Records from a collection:
*****

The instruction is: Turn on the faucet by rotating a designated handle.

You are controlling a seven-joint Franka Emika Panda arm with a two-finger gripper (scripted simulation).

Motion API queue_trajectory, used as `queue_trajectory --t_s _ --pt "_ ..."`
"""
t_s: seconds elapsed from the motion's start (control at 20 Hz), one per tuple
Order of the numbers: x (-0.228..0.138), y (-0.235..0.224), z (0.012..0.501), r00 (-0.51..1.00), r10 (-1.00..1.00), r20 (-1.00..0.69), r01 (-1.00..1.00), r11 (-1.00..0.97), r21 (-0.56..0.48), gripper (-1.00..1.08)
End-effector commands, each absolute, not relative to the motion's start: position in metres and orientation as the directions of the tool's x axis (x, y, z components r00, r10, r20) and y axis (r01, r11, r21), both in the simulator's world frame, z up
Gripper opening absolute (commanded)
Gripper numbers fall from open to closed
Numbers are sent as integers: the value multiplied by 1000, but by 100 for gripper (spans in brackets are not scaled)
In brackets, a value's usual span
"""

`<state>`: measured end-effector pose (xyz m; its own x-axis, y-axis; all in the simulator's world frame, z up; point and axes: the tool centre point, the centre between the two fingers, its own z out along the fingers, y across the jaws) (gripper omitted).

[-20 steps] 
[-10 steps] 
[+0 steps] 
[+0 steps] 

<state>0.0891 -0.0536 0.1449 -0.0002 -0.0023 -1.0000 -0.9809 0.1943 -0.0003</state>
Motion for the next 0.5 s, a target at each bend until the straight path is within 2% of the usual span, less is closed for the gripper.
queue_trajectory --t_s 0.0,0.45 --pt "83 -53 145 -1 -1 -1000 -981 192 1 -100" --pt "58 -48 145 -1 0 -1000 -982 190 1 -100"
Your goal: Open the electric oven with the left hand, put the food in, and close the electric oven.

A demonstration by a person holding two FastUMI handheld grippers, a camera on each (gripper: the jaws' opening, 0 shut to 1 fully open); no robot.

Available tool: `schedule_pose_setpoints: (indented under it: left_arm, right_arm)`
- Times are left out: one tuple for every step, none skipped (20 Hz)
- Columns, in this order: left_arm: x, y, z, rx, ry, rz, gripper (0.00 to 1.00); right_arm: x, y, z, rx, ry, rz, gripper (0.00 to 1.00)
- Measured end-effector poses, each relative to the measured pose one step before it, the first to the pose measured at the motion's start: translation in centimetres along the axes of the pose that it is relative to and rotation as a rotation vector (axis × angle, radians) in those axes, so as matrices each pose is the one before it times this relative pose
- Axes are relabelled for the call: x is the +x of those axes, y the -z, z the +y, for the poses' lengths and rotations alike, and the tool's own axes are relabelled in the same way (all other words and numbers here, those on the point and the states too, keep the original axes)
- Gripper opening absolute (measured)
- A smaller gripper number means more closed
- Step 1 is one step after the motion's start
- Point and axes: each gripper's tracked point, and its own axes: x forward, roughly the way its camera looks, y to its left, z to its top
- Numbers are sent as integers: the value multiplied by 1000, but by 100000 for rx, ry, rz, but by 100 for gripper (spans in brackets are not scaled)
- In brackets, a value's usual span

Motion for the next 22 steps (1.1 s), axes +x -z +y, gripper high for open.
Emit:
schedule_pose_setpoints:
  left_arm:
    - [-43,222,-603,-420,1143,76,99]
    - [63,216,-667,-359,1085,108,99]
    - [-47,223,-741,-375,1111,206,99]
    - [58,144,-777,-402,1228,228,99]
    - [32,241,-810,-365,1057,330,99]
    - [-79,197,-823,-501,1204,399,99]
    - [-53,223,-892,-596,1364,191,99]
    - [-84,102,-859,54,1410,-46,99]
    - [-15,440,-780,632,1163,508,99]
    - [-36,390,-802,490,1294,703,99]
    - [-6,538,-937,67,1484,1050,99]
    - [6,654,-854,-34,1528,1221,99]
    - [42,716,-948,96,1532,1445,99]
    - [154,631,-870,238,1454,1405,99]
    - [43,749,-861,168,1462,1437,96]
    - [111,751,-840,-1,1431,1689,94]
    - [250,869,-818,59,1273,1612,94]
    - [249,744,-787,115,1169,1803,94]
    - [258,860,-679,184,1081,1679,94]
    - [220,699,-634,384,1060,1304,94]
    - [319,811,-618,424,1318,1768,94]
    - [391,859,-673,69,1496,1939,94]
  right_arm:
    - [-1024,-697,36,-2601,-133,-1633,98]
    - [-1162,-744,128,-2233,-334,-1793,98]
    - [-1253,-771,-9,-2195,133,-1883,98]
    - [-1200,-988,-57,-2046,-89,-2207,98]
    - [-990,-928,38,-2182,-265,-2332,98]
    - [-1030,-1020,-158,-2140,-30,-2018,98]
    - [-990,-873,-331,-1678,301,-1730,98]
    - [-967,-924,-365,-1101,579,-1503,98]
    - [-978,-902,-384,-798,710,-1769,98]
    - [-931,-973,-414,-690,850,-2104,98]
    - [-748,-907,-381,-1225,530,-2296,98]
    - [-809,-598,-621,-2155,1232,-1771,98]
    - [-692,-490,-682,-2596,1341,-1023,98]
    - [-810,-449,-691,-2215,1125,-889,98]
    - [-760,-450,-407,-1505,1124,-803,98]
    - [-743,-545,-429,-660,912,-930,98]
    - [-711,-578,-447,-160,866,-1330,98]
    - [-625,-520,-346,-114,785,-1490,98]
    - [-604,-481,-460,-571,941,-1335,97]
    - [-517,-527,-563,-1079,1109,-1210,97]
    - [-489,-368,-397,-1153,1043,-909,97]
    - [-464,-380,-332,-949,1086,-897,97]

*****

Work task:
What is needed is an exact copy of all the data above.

Output below:
The instruction is: Turn on the faucet by rotating a designated handle.

You are controlling a seven-joint Franka Emika Panda arm with a two-finger gripper (scripted simulation).

Motion API queue_trajectory, used as `queue_trajectory --t_s _ --pt "_ ..."`
"""
t_s: seconds elapsed from the motion's start (control at 20 Hz), one per tuple
Order of the numbers: x (-0.228..0.138), y (-0.235..0.224), z (0.012..0.501), r00 (-0.51..1.00), r10 (-1.00..1.00), r20 (-1.00..0.69), r01 (-1.00..1.00), r11 (-1.00..0.97), r21 (-0.56..0.48), gripper (-1.00..1.08)
End-effector commands, each absolute, not relative to the motion's start: position in metres and orientation as the directions of the tool's x axis (x, y, z components r00, r10, r20) and y axis (r01, r11, r21), both in the simulator's world frame, z up
Gripper opening absolute (commanded)
Gripper numbers fall from open to closed
Numbers are sent as integers: the value multiplied by 1000, but by 100 for gripper (spans in brackets are not scaled)
In brackets, a value's usual span
"""

`<state>`: measured end-effector pose (xyz m; its own x-axis, y-axis; all in the simulator's world frame, z up; point and axes: the tool centre point, the centre between the two fingers, its own z out along the fingers, y across the jaws) (gripper omitted).

[-20 steps] 
[-10 steps] 
[+0 steps] 
[+0 steps] 

<state>0.0891 -0.0536 0.1449 -0.0002 -0.0023 -1.0000 -0.9809 0.1943 -0.0003</state>
Motion for the next 0.5 s, a target at each bend until the straight path is within 2% of the usual span, less is closed for the gripper.
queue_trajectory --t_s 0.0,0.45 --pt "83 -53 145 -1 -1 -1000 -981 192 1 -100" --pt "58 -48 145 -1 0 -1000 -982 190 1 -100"
Your goal: Open the electric oven with the left hand, put the food in, and close the electric oven.

A demonstration by a person holding two FastUMI handheld grippers, a camera on each (gripper: the jaws' opening, 0 shut to 1 fully open); no robot.

Available tool: `schedule_pose_setpoints: (indented under it: left_arm, right_arm)`
- Times are left out: one tuple for every step, none skipped (20 Hz)
- Columns, in this order: left_arm: x, y, z, rx, ry, rz, gripper (0.00 to 1.00); right_arm: x, y, z, rx, ry, rz, gripper (0.00 to 1.00)
- Measured end-effector poses, each relative to the measured pose one step before it, the first to the pose measured at the motion's start: translation in centimetres along the axes of the pose that it is relative to and rotation as a rotation vector (axis × angle, radians) in those axes, so as matrices each pose is the one before it times this relative pose
- Axes are relabelled for the call: x is the +x of those axes, y the -z, z the +y, for the poses' lengths and rotations alike, and the tool's own axes are relabelled in the same way (all other words and numbers here, those on the point and the states too, keep the original axes)
- Gripper opening absolute (measured)
- A smaller gripper number means more closed
- Step 1 is one step after the motion's start
- Point and axes: each gripper's tracked point, and its own axes: x forward, roughly the way its camera looks, y to its left, z to its top
- Numbers are sent as integers: the value multiplied by 1000, but by 100000 for rx, ry, rz, but by 100 for gripper (spans in brackets are not scaled)
- In brackets, a value's usual span

Motion for the next 22 steps (1.1 s), axes +x -z +y, gripper high for open.
Emit:
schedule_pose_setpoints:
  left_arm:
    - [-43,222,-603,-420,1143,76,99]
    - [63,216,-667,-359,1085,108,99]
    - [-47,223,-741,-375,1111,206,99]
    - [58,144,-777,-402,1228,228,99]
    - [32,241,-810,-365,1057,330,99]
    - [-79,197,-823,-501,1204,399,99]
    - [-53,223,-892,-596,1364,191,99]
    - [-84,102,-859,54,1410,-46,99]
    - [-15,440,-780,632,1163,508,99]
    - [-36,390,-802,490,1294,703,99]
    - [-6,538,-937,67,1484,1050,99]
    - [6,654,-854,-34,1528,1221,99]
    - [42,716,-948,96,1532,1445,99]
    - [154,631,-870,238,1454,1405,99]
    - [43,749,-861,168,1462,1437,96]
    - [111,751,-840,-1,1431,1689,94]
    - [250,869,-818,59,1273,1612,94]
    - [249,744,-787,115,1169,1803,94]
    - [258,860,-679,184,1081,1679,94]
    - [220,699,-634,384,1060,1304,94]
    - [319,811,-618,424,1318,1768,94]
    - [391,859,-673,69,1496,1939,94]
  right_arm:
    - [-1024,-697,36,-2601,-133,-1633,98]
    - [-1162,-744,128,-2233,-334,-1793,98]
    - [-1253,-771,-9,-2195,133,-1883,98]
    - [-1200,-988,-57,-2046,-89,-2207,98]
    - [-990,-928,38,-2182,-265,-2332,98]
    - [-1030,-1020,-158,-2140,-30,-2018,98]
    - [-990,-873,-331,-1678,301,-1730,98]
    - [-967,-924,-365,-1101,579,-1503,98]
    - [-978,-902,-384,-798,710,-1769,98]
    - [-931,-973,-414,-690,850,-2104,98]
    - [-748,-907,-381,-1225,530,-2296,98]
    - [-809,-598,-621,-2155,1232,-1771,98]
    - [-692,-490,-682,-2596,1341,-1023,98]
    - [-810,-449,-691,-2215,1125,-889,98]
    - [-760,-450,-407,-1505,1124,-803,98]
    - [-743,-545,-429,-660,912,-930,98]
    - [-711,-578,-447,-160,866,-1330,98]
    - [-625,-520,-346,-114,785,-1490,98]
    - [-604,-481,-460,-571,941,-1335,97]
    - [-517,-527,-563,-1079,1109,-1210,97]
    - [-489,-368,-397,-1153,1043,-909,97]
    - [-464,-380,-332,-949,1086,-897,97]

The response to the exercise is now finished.